The best possible solution would be to get multiple studio lights with stands and softboxes, but these are costly and time-consuming to set up. The ring light presents a cheap and simple alternative, which can give you professional-looking lighting in a matter of seconds.


A ring light is a circle of LED lights that are placed right around the camera's lens and point directly at the subject. Since the light comes from all directions, it casts almost no shadow on the face and gives you a soft, pleasant look. This makes it easy to film with only one light source.

Selecting a Ring Light

When selecting a ring light, there are a few features you'll want to keep in mind. Most lights will have adjustable brightness. In addition, some have selectable color temperature and RGB custom color. Be sure to pick a light that has enough space to fit around your camera's lens, whether it's a phone, webcam or DSLR. Some lights come with an integrated tripod to easily mount the camera in the center, while others have clips to attach to your existing setup.

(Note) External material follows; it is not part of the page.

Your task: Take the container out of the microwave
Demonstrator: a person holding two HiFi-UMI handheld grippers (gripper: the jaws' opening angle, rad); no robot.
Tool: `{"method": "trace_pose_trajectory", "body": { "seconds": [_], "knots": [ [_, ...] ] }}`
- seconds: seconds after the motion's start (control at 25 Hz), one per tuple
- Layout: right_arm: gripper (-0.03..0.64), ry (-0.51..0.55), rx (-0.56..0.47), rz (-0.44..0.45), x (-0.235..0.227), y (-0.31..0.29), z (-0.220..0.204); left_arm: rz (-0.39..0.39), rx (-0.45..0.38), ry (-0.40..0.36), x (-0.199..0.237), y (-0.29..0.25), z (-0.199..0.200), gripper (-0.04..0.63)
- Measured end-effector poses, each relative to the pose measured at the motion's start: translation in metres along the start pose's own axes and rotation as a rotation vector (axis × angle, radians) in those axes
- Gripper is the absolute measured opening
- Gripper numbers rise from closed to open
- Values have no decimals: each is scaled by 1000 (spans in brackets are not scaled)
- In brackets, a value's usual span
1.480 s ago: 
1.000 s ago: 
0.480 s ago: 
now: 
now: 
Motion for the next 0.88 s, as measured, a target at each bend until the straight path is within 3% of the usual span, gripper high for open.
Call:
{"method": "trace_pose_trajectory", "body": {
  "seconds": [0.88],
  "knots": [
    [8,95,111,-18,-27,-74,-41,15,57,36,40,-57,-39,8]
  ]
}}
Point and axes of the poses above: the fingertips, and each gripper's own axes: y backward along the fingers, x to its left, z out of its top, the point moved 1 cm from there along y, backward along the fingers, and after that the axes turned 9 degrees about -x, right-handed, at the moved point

Prices can vary from under $20 to over $100, depending on the features included.


How to Position Your Ring Light

video call, laptop
If you're on a video call on a laptop, clip the ring light to the top of the computer. Sarah Mason/Getty Images

Once you've purchased a ring light, it's time to experiment with brightness and positioning. If you're using a smartphone or digital camera, place the device in the center of the ring light (it usually comes with a tripod for this purpose, but you can prop it on something like a stack of books.)

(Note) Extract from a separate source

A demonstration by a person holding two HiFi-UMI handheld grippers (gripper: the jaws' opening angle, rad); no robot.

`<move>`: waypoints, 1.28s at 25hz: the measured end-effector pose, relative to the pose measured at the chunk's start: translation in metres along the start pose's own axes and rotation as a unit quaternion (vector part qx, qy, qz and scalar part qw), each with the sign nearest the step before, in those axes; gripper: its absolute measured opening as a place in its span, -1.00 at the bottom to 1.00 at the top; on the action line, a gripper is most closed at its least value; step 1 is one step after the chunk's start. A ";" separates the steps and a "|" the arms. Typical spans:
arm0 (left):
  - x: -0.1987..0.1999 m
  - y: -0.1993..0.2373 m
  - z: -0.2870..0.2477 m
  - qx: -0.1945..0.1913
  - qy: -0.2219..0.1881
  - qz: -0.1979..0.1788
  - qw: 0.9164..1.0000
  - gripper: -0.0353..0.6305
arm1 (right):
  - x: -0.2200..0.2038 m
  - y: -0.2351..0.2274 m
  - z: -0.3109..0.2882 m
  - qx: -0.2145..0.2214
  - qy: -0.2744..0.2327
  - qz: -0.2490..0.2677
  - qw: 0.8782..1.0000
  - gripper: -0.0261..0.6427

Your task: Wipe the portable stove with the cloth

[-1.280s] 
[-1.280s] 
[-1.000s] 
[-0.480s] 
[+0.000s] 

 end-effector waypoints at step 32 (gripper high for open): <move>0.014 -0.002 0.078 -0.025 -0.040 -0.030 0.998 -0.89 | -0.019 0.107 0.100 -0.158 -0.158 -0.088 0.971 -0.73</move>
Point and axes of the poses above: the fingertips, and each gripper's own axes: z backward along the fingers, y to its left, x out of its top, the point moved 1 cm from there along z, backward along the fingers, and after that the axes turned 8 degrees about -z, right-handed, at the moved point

If you're using it with a laptop computer (say for a Zoom call), try to place the light at the upper edge of the computer screen to illuminate your face.


You'll want to select a fairly high brightness to eliminate image noise. However, too much can actually cause "highlight clipping." This is undesirable and creates pure white artifacts on your subject. Pay close attention to your image — try cranking up the brightness to the point of clipping, and then backing it down a couple notches. If no clipping is present at the highest setting, then you should be fine leaving it there.

Since the rays that come off a ring light tend to drop off quickly, you'll want to position the light relatively close to you without being so near that you introduce highlight clipping. We recommend starting with the light placed about a foot (0.3 meters) away, and then trying slightly nearer and farther distances until you find one that you like. If possible, you may also want to angle the light slightly to combat glare.

Glare can also come into play if you're wearing glasses. In that case, move the ring light from the 12 o'clock position to a 10 or 2 o'clock position and angle the light higher. Experiment to see what is most flattering to your face.

Finally, give some thought to your background elements. If your body is right up against a wall, then it will cast a distracting shadow. Ideally, your background will be at least a few feet away from the subject.